El seto de Dusk plantea una cuestión de privacidad que considero más importante que el habitual debate de “privado vs. público”: ¿quién puede ver realmente qué, y quién tiene el poder de intervenir?

Hedger combina cifrado homomórfico con pruebas de conocimiento cero, con el objetivo de mantener los saldos y los detalles de las transacciones confidenciales, a la vez que hace que la actividad sea verificable y auditable. Eso suena útil para las finanzas reguladas, pero aquí la privacidad claramente no es lo mismo que la invisibilidad absoluta.

El incidente del puente hace esa distinción todavía más interesante. Dusk detectó actividad sospechosa en torno a una cartera de puente gestionada por un equipo, pausó el puente, deshabilitó direcciones relacionadas y añadió una lista de bloqueo de destinatarios de Web Wallet para impedir transferencias a direcciones conocidas como peligrosas. Dusk dijo que el incidente se debió a una comprometida cartera de puente, no a un fallo del protocolo DuskDS.

Así que me queda una pregunta sencilla: ¿privacidad de quién?
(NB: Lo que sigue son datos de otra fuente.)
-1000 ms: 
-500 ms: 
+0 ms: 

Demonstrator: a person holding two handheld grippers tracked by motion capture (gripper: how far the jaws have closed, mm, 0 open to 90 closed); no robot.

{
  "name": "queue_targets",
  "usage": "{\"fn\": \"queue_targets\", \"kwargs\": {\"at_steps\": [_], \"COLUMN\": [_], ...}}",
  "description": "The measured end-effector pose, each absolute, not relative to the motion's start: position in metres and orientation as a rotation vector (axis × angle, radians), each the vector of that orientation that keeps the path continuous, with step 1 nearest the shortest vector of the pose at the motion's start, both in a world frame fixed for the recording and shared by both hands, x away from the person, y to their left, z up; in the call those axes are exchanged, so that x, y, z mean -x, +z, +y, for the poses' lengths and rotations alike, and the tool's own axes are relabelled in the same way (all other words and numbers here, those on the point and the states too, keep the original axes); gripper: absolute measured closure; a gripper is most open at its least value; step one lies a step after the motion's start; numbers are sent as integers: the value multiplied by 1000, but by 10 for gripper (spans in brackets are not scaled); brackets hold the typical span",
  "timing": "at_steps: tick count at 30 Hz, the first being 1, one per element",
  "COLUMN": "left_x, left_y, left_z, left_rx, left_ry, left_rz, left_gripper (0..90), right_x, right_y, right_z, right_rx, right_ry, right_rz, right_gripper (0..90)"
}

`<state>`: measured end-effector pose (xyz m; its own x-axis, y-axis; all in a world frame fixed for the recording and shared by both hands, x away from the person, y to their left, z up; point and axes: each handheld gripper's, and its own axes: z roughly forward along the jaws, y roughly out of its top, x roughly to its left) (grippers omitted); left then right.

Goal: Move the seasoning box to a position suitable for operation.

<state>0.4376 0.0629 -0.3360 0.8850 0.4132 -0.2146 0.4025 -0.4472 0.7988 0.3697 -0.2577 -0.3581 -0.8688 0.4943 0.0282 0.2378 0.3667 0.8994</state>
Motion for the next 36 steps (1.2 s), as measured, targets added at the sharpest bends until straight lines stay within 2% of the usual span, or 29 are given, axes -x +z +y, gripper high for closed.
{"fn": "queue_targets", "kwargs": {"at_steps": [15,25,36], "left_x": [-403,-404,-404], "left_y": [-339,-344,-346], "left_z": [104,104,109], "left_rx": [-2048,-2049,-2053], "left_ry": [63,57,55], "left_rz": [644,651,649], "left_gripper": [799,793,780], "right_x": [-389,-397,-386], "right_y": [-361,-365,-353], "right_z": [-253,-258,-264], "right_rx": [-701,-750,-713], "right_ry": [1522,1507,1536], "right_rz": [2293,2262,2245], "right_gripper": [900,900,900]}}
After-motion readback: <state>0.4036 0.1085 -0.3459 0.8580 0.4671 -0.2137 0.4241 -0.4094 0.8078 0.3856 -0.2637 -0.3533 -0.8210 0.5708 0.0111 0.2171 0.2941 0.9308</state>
Si los usuarios pueden divulgar información de forma selectiva, mientras el sistema puede imponer restricciones y los operadores pueden intervenir durante incidentes, entonces el modelo realmente trata de una privacidad controlada más que de una privacidad absoluta.

Eso quizá sea, de hecho, el modelo más práctico para los mercados financieros. Pero también significa que debemos prestar atención a quién controla esos puntos de intervención, qué puede divulgarse y bajo qué condiciones.

Para mí, esa es la verdadera pregunta de Dusk: no si Hedger oculta datos, sino cómo se divide la visibilidad y el control cuando algo sale mal.